#### Exercise goal
Lines below containing the word "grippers" should be copied out.

BEGIN

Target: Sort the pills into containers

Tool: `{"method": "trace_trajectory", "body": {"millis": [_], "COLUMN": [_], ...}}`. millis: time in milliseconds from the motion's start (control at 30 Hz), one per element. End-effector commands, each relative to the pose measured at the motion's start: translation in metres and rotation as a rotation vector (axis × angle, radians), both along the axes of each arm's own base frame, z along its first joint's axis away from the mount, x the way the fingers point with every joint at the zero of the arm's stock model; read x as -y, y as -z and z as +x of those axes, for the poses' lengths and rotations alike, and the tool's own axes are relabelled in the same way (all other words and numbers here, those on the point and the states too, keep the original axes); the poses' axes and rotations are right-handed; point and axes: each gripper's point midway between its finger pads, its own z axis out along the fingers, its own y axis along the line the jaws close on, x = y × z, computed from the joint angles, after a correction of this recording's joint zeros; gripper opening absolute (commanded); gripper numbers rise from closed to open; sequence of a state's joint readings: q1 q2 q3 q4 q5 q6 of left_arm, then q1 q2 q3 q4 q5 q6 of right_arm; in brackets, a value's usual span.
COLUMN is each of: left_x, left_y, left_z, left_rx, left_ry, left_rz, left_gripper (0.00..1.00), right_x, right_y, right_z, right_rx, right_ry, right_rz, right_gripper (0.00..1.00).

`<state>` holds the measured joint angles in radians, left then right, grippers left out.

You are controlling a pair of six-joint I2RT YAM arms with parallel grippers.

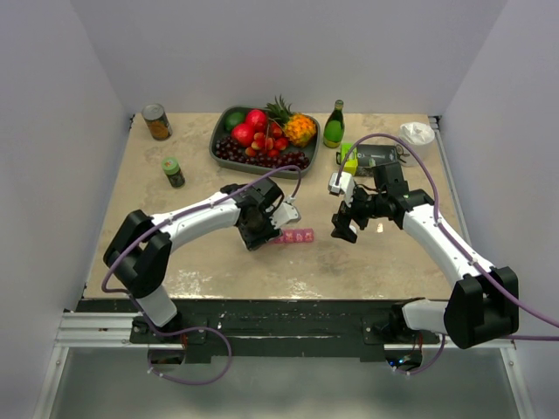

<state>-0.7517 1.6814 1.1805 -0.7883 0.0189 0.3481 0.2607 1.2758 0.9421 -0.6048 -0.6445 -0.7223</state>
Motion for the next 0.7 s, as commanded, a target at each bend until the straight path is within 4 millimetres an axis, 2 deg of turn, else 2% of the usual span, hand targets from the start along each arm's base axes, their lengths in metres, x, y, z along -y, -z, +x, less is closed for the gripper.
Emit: {"method": "trace_trajectory", "body": {"millis": [0,667], "left_x": [0.0091,0.0081], "left_y": [-0.0111,-0.0124], "left_z": [0.0060,0.0078], "left_rx": [0.019,0.019], "left_ry": [-0.022,-0.029], "left_rz": [-0.009,0.041], "left_gripper": [0.00,0.00], "right_x": [0.0010,0.0023], "right_y": [-0.0016,0.0003], "right_z": [0.0049,0.0048], "right_rx": [0.022,0.017], "right_ry": [0.005,0.007], "right_rz": [0.000,-0.004], "right_gripper": [0.99,0.99]}}
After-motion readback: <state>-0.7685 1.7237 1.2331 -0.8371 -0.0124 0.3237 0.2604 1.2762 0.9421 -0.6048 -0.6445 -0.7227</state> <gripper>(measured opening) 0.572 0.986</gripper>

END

#### Exercise answer
`<state>` holds the measured joint angles in radians, left then right, grippers left out.
You are controlling a pair of six-joint I2RT YAM arms with parallel grippers.

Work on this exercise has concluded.